━━━━━ Provided data

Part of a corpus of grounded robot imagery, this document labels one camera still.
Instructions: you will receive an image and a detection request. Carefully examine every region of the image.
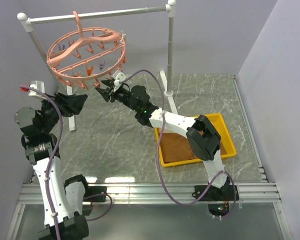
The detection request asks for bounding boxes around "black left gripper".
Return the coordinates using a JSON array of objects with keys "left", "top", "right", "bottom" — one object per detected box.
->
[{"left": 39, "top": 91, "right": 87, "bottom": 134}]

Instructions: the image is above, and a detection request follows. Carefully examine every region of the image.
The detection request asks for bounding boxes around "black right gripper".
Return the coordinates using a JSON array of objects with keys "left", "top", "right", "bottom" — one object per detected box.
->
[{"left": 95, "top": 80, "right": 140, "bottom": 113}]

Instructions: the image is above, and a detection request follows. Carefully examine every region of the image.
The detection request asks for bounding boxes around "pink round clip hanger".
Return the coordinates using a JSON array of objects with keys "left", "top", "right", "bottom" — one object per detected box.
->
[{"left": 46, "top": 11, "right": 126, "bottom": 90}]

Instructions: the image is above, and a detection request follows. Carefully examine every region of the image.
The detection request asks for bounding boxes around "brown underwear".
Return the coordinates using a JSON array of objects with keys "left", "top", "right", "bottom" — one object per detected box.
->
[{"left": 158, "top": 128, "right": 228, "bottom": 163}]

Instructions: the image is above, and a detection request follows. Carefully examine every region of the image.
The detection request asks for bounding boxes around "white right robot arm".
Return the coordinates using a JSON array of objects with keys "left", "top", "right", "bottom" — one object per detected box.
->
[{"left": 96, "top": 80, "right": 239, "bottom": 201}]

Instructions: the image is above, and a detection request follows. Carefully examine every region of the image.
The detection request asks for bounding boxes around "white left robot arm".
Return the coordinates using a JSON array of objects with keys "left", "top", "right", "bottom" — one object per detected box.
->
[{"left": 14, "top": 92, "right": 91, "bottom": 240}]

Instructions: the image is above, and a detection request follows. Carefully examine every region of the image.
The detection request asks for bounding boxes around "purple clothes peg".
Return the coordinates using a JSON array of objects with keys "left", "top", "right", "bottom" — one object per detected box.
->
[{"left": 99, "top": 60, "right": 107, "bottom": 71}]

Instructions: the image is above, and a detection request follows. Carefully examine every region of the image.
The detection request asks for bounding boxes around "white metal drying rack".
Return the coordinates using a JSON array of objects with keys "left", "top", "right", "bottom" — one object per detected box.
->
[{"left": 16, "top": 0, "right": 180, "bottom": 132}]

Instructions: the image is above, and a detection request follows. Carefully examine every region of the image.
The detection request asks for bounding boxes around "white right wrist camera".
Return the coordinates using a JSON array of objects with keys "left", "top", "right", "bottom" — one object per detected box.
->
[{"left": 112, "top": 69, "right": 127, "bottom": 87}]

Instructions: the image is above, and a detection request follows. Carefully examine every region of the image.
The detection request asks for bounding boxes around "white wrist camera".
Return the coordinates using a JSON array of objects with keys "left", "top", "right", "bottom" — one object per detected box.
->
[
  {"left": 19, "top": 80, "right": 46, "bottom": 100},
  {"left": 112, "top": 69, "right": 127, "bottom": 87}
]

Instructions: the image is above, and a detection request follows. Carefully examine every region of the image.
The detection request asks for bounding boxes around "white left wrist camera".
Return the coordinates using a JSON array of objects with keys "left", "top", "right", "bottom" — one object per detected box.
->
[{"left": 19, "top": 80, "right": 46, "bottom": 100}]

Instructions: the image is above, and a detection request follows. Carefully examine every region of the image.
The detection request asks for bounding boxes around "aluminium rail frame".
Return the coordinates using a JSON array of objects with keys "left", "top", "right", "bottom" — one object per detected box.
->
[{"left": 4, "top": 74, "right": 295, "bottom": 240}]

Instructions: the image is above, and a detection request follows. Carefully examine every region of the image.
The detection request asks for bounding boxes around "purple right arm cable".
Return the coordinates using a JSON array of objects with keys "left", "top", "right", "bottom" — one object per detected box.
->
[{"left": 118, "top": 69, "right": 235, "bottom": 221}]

━━━━━━━━━━

- Task instructions
Find the word "wrist" in the records, and report each line that has it.

- Task output
The detection request asks for bounding boxes around "white right wrist camera".
The detection request asks for bounding boxes around "white wrist camera".
The detection request asks for bounding boxes around "white left wrist camera".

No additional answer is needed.